Sarah Crawford-Parker with students

Alumni Spotlight: Sarah Crawford-Parker

PhD 2006
Director, University Honors Program
Associate Teaching Professor, Museum Studies
University of Kansas, Lawrence, KS


Briefly describe your career path from graduate school to your current position. What motivated you to follow that path?

While completing my PhD, my interests kept shifting between museum work and teaching. I had two critical experiences that helped me to forge a path connecting the two. I spent a semester teaching art history in Italy and France as part of KU’s Western Civilization Study Abroad Program. Through the planning and logistics for this program, I acquired some early administrative experience. Also, as I was writing my dissertation, I was hired as a half-time assistant director in the KU Honors Program. This position allowed me to both teach and develop programs that extended students’ learning outside the classroom and fostered interdisciplinary connections. I learned that I deeply enjoy collaborating with faculty and building teams committed to institutional and global change, work that I’ve also been fortunate to do as a special assistant to the provost, assistant vice provost of first-year experience, and now as director of the honors program. Because these roles have focused on education innovations, collaborating with museums has been a constant in my work.
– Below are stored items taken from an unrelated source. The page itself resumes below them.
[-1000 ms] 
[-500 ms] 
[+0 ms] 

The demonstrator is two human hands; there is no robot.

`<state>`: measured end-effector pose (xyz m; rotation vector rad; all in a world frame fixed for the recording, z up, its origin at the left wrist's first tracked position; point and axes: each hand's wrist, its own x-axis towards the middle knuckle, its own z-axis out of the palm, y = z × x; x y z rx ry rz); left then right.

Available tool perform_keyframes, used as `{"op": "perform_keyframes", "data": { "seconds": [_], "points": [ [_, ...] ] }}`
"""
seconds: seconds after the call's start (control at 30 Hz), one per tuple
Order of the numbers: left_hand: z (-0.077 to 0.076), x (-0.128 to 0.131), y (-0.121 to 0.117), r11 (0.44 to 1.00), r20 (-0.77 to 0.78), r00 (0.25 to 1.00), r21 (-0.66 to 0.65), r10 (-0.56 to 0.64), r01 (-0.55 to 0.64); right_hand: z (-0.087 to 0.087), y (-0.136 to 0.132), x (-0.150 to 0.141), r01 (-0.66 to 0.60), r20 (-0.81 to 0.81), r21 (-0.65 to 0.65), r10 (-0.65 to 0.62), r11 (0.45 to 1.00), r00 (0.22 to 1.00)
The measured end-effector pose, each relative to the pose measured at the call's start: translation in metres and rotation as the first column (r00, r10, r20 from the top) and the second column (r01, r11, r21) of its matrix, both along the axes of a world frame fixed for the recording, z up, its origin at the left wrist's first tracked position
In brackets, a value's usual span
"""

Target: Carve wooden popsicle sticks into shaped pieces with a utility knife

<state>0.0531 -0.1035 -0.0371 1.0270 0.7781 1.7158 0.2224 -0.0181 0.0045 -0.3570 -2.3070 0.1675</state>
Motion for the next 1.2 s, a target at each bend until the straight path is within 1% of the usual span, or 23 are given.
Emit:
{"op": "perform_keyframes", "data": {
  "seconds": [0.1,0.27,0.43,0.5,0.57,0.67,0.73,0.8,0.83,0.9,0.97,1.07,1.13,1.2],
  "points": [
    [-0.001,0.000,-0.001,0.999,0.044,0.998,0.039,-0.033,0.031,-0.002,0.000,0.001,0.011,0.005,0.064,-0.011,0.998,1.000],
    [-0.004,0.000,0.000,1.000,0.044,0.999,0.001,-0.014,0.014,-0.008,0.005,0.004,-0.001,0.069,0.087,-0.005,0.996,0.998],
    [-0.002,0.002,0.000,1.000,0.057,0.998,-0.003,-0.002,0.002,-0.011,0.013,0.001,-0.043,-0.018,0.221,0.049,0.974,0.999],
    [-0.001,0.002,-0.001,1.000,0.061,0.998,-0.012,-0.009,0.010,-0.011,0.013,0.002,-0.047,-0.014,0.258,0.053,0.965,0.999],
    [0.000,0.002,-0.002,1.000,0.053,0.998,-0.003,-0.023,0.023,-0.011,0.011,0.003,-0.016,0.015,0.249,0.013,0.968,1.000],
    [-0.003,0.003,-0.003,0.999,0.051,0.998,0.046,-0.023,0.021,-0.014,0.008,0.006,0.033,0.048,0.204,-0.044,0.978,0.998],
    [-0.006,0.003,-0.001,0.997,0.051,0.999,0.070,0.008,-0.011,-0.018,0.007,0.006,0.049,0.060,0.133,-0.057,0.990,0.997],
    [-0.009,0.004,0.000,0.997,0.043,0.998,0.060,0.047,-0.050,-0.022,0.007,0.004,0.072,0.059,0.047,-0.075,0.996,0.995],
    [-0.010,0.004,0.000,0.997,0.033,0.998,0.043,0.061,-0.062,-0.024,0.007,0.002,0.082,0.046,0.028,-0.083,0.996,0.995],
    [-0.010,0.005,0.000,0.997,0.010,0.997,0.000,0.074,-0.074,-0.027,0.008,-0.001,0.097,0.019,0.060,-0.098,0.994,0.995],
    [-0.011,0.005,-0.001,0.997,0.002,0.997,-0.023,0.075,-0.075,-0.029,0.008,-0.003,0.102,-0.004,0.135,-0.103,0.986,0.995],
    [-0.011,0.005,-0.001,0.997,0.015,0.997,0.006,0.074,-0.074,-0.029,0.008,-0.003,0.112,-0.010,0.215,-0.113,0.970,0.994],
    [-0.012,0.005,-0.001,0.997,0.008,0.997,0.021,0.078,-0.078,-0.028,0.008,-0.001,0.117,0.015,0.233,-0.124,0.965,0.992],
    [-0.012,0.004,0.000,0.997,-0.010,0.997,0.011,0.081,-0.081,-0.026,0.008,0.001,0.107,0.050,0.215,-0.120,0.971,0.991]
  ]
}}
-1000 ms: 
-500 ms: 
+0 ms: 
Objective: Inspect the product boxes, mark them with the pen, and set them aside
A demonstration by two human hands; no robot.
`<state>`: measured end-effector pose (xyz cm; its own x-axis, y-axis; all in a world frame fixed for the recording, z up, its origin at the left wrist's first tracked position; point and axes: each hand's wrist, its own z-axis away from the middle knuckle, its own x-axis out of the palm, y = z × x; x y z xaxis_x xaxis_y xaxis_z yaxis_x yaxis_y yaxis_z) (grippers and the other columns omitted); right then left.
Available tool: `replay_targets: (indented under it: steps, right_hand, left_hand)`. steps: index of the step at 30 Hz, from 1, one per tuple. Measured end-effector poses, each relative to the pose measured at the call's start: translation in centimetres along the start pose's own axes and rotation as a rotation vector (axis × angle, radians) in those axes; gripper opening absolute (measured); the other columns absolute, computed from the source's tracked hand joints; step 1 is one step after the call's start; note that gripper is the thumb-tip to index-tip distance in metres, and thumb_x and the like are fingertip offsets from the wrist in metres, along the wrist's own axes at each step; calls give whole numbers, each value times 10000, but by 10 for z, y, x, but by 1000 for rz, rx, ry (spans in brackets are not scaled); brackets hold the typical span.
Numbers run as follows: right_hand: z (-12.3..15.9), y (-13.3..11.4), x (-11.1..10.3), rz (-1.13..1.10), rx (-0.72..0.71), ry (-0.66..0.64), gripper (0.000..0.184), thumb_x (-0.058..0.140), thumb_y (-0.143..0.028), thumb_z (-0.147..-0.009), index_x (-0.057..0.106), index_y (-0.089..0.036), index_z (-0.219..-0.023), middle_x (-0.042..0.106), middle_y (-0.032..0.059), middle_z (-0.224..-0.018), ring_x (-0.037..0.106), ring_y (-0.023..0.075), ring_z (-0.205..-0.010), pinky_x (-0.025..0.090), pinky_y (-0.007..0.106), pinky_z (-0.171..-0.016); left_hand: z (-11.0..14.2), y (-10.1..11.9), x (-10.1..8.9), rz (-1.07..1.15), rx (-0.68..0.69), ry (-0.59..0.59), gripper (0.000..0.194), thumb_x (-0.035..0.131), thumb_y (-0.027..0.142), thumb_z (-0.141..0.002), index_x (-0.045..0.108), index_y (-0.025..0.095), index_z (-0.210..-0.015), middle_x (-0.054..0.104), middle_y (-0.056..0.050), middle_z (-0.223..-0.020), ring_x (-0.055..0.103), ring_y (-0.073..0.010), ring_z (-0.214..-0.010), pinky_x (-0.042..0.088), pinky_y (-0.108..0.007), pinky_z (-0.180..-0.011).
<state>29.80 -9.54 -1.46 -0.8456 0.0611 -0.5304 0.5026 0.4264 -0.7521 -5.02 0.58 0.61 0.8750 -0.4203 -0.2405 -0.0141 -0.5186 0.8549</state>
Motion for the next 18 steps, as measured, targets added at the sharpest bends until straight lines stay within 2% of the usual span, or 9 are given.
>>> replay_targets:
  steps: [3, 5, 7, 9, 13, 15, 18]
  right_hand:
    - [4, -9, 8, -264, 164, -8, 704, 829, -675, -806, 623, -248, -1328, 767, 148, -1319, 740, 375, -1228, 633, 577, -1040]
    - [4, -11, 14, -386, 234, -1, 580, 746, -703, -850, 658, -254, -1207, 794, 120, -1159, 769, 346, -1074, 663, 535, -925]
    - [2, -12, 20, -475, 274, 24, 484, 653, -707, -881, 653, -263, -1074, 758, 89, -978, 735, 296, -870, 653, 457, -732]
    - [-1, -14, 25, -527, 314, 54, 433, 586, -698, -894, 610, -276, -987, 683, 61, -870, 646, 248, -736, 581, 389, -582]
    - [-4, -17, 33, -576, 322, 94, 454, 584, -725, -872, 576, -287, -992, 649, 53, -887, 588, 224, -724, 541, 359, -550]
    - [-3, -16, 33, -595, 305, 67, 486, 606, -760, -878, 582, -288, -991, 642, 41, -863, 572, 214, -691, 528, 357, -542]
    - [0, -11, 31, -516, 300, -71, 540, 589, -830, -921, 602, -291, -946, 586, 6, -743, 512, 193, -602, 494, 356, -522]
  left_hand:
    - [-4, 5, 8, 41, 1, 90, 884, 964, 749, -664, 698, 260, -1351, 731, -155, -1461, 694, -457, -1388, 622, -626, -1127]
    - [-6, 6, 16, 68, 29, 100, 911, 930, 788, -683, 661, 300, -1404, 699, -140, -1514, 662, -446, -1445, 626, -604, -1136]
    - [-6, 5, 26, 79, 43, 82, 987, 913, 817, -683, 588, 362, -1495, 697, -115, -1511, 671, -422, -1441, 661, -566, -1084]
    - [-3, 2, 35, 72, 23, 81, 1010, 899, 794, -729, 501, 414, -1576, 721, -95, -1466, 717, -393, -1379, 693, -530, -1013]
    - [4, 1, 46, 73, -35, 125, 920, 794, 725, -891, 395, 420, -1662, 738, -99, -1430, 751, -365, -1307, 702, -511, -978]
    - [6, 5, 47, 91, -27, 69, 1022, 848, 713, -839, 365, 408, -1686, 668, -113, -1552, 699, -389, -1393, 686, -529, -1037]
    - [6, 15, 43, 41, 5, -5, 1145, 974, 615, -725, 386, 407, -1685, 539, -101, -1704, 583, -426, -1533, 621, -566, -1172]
What was the most important thing you learned as a graduate student that helped prepare you for your career?

When I was doing my dissertation research, I spent considerable time going through the image archive at the national art history institute (RKD) in The Hague, which was not digitized. By looking at so many images, I strengthened my ability to see patterns and identify themes worth paying attention to. In my current position, I navigate a lot of data and must determine what messages in the data are most important.  Art history helped me to be perceptive and build my confidence in working with and understanding data. 

I also appreciate the role that narrative and storytelling play in many artistic traditions. As an administrator, I often advocate for resources or new ways of doing things. Art history taught me a great deal about how to effectively communicate information and persuade an audience.  Seventeenth-century artists were all about messaging for impact!